Coming out later in life has afforded me the benefit of developing multiple friendships (some decades long) prior to coming out, with straight men.
Some of my closest straight male friends support were foundational when I found myself in that unfamiliar terrain of the land of full embrace of my emotional, relational and sexual capacity; planting my effervescent Queer flag unashamedly in the ground and letting the whole world know.
It was a huge benefit for me to have these straight friends; who exuded male presence, and emotional and physical (simple touch, embrace, pat on the back ,or a shoulder to cry on, etc) affirmation outside of the realm of possibility for sexual reciprocity.
This was huge.
In this nearness, in this brotherhood, I developed a healthy bond and attachment for something that I was naturally inclined to; yet out of necessity was forced repeatedly to refocus into proper expectation and genuine appreciation for what was.
I think this is important to have even now that I’m out because it puts things in perspective.
When I pursue (or am pursued by someone) for a relationship, dating or hook up, I may encounter perceived failure, or sexual frustration, or loneliness.
Having the emotional support of a straight male friend has always been the one constant in all the myriad variables of the sex and dating life that I’ve encountered.

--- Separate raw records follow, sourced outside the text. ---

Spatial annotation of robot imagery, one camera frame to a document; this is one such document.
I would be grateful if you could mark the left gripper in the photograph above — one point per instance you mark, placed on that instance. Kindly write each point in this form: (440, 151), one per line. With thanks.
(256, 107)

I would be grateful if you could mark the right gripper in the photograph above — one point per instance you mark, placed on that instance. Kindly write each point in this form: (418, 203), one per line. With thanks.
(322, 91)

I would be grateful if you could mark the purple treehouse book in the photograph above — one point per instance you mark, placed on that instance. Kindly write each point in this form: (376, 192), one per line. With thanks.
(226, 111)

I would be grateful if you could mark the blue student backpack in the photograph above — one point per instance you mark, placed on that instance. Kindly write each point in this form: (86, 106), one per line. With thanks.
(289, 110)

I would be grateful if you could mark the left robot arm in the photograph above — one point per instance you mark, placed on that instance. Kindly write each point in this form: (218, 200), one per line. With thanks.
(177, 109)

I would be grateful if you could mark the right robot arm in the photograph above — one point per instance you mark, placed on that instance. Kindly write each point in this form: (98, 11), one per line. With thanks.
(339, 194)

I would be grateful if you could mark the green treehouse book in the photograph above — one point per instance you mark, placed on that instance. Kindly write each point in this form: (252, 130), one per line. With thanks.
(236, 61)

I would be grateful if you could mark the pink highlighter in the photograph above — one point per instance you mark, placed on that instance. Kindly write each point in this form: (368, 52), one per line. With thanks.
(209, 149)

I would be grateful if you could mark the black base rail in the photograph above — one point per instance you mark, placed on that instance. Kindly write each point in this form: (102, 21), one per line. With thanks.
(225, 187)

My straight male friends listen to my venting, or are there for me when I’ve cried over a broken heart, or cracked jokes when I needed humor to remind me not take life so seriously.
It works both ways too.
My straight male friends have told me often of how my coming out has helped them sympathize more with an experience and world view that was altogether baffling and alien to them.
Where they once may have mocked or belittled the narrative of a queer person, here they had one in real life flesh and blood that they cared for.

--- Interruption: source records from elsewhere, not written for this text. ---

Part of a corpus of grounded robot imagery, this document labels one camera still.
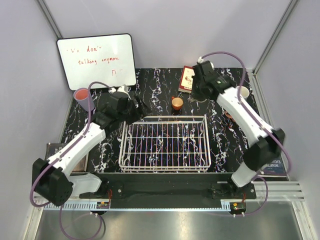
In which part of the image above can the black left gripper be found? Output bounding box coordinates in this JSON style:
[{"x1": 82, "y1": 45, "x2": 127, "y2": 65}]
[{"x1": 118, "y1": 94, "x2": 152, "y2": 125}]

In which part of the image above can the orange small cup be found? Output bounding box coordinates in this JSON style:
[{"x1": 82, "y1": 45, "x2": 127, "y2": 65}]
[{"x1": 171, "y1": 96, "x2": 184, "y2": 111}]

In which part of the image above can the pink floral mug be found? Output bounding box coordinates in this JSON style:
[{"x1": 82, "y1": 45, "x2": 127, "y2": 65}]
[{"x1": 224, "y1": 110, "x2": 236, "y2": 123}]

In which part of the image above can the light blue ceramic mug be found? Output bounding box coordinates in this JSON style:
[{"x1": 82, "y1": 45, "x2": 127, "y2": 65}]
[{"x1": 240, "y1": 86, "x2": 250, "y2": 100}]

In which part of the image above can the lavender plastic tumbler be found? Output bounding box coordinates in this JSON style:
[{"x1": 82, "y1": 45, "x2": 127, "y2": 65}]
[{"x1": 73, "y1": 88, "x2": 95, "y2": 112}]

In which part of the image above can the grey ceramic mug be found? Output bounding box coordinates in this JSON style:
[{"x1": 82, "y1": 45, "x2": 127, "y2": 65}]
[{"x1": 189, "y1": 98, "x2": 207, "y2": 103}]

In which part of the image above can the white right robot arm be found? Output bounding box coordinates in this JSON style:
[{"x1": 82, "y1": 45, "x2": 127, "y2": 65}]
[{"x1": 191, "y1": 60, "x2": 285, "y2": 199}]

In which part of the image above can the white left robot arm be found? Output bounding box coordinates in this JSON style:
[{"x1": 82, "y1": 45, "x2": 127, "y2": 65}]
[{"x1": 29, "y1": 91, "x2": 152, "y2": 206}]

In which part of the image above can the red white small book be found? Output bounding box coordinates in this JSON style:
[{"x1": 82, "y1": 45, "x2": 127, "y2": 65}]
[{"x1": 178, "y1": 66, "x2": 195, "y2": 93}]

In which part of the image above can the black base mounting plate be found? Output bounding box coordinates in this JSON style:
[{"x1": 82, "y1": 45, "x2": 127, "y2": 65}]
[{"x1": 78, "y1": 173, "x2": 257, "y2": 211}]

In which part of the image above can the dark tale two cities book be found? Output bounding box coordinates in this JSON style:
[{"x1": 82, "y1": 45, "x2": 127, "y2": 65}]
[{"x1": 45, "y1": 143, "x2": 89, "y2": 173}]

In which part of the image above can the blue paperback book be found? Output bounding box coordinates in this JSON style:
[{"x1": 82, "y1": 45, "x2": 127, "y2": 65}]
[{"x1": 262, "y1": 158, "x2": 287, "y2": 177}]

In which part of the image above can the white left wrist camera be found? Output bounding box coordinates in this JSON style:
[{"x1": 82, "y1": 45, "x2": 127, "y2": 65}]
[{"x1": 108, "y1": 85, "x2": 129, "y2": 95}]

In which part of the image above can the white wire dish rack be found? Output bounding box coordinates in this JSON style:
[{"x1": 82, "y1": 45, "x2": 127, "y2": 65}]
[{"x1": 118, "y1": 115, "x2": 212, "y2": 173}]

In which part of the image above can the white whiteboard black frame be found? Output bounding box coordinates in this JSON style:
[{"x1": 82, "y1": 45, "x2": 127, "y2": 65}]
[{"x1": 56, "y1": 33, "x2": 137, "y2": 91}]

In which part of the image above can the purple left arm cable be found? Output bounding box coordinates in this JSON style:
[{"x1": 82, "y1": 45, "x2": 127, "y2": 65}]
[{"x1": 29, "y1": 81, "x2": 116, "y2": 208}]

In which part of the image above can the grey slotted cable duct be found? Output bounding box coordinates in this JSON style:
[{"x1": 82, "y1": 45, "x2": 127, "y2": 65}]
[{"x1": 33, "y1": 201, "x2": 111, "y2": 211}]

Many of my gay friends who have been out significantly longer than I have shared that they don’t have many straight male friends, if at all.
That their experiences with straight men have been either non existent, minimal, or problematic for differing reasons.

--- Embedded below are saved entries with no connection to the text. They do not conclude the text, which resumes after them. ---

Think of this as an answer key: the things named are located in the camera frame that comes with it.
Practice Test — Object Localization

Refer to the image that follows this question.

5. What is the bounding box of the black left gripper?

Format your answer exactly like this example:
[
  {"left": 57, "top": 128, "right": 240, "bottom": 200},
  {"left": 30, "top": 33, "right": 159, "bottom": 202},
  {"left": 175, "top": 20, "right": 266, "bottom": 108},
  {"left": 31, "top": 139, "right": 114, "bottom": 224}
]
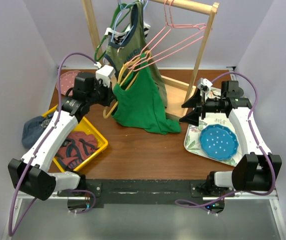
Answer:
[{"left": 87, "top": 78, "right": 116, "bottom": 107}]

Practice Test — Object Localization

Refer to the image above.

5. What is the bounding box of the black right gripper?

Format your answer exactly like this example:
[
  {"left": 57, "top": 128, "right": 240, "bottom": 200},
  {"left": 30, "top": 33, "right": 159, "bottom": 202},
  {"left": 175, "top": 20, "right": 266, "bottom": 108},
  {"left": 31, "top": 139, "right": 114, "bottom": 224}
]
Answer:
[{"left": 179, "top": 87, "right": 225, "bottom": 127}]

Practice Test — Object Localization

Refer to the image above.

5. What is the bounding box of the yellow clothes hanger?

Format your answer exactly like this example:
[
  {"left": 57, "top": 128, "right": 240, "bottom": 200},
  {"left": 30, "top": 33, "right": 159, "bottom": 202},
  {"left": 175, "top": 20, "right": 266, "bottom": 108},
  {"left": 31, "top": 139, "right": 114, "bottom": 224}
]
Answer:
[{"left": 103, "top": 50, "right": 151, "bottom": 119}]

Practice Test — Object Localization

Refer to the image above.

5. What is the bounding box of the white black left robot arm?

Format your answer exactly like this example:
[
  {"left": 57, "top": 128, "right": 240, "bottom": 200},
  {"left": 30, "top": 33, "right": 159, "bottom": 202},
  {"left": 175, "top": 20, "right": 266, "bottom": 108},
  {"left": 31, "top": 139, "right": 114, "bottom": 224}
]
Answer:
[{"left": 8, "top": 68, "right": 115, "bottom": 201}]

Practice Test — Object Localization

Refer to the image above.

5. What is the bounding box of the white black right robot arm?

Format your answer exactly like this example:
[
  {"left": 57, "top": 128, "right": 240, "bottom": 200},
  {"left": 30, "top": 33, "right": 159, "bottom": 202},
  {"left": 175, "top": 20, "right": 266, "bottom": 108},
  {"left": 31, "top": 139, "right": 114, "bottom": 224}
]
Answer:
[{"left": 179, "top": 78, "right": 282, "bottom": 197}]

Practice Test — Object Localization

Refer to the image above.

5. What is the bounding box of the olive green tank top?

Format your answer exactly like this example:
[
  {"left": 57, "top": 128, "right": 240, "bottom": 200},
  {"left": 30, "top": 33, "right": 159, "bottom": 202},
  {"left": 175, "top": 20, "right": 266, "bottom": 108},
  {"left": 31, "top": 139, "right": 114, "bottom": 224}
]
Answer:
[{"left": 105, "top": 1, "right": 168, "bottom": 108}]

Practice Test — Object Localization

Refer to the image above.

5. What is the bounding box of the red navy tank top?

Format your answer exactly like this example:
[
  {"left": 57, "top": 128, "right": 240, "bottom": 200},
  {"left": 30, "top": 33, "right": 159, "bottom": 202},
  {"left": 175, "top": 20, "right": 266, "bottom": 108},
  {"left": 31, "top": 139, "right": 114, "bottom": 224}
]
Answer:
[{"left": 55, "top": 131, "right": 98, "bottom": 171}]

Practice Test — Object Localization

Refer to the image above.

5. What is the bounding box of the pink clothes hanger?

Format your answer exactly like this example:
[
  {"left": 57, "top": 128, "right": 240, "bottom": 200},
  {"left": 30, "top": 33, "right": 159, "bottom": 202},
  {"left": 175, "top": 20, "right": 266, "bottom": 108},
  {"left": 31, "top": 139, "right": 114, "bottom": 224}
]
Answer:
[{"left": 127, "top": 0, "right": 211, "bottom": 72}]

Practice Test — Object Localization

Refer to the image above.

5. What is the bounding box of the light blue clothes hanger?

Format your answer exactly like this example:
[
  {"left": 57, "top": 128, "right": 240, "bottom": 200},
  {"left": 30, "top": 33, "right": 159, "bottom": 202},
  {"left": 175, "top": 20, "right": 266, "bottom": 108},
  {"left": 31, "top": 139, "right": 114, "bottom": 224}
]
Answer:
[{"left": 103, "top": 0, "right": 148, "bottom": 65}]

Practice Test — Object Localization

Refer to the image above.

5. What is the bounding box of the green clothes hanger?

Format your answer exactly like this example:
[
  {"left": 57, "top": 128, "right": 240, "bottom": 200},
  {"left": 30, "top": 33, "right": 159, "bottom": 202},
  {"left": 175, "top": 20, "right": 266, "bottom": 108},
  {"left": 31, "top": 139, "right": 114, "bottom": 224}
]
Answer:
[{"left": 94, "top": 1, "right": 133, "bottom": 62}]

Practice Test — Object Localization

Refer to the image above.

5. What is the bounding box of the wooden clothes rack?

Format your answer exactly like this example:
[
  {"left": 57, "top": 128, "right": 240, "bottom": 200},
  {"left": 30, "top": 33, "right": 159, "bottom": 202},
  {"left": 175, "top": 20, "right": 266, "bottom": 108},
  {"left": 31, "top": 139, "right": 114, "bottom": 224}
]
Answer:
[{"left": 81, "top": 0, "right": 220, "bottom": 121}]

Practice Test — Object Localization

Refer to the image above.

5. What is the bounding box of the yellow plastic bin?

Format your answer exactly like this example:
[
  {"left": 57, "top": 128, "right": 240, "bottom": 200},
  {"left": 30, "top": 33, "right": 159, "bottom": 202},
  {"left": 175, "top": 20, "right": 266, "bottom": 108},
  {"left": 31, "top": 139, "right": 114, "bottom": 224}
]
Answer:
[{"left": 53, "top": 117, "right": 108, "bottom": 172}]

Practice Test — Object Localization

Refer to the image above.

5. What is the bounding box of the blue polka dot plate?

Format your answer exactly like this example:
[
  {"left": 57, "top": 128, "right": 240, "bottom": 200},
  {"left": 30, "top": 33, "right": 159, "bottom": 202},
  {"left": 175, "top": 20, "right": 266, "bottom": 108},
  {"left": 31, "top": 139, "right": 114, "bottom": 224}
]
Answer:
[{"left": 199, "top": 124, "right": 239, "bottom": 161}]

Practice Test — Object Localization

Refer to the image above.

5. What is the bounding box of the pink polka dot plate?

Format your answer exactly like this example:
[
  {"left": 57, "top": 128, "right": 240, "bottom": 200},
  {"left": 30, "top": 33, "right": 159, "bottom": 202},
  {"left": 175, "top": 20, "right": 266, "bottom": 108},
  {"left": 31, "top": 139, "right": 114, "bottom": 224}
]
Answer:
[{"left": 60, "top": 70, "right": 80, "bottom": 96}]

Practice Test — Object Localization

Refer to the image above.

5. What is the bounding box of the black white striped garment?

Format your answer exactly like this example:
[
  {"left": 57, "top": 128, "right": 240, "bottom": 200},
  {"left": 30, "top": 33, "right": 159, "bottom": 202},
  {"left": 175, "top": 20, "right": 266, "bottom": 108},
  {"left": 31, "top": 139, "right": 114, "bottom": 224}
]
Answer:
[{"left": 105, "top": 21, "right": 151, "bottom": 46}]

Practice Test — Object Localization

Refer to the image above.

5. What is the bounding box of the blue grey shirt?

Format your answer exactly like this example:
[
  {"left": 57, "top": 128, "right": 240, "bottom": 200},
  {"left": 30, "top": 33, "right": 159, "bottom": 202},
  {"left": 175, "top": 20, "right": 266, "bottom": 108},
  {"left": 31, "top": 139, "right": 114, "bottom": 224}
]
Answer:
[{"left": 22, "top": 113, "right": 54, "bottom": 149}]

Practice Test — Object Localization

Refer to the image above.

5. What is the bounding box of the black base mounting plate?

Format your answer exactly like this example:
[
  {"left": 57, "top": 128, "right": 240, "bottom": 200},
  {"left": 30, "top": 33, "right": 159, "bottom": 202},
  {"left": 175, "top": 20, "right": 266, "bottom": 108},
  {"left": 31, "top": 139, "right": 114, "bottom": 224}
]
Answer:
[{"left": 57, "top": 178, "right": 235, "bottom": 211}]

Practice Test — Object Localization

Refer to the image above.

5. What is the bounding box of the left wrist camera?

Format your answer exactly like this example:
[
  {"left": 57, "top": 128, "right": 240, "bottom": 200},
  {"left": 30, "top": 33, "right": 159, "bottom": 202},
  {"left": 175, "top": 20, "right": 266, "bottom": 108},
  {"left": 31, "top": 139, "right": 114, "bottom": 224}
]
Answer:
[{"left": 94, "top": 62, "right": 115, "bottom": 88}]

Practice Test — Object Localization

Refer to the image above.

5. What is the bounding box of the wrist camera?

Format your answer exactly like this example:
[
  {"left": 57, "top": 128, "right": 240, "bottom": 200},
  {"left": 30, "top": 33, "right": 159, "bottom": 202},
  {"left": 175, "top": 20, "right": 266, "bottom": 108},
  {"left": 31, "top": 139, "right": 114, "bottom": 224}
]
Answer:
[
  {"left": 94, "top": 62, "right": 115, "bottom": 88},
  {"left": 197, "top": 78, "right": 213, "bottom": 94}
]

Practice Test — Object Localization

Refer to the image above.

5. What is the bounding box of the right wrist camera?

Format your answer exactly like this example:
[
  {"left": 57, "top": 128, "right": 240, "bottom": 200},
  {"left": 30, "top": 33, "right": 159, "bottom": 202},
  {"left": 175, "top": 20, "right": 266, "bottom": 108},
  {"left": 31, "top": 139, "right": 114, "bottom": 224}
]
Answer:
[{"left": 197, "top": 78, "right": 213, "bottom": 94}]

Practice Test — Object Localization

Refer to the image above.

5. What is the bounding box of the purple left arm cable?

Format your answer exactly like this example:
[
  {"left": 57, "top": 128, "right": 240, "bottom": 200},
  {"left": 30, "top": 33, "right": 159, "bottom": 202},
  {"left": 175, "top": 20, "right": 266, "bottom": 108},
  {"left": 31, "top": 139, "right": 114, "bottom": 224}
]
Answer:
[{"left": 7, "top": 52, "right": 101, "bottom": 237}]

They find themselves forming and maintaining mostly gay friendships.
Nothing is wrong with this.
It’s something I quite envy because in my own gaybie status I have found gay friendships to be elusive.
Ever since I came out, almost every gay male I’ve encountered has subconsciously registered in my mind as a potential romantic partner.
But gay friendships are so important.
They help keep things in perspective too.
I hope as the years go on, like maybe after this second year of being out is complete, I’ll have more gay friendships on my roster.
For my gay friends who don’t have many or any straight male friends I simply ask to consider the benefits of having them in your life.
A male presence that helps keep things in perspective; that grounds when needed and that has the mutual benefit of life education for the heterosexual.
One last thing. Imagine how the narrative around advocacy for Queer people, and push back against homophobia would be bolstered if there were more of a connect between straight and queer communities via interpersonal friendships?
Yeah I see it too.
It’s a good thing ya’ll I swear. Lets make more of it happen.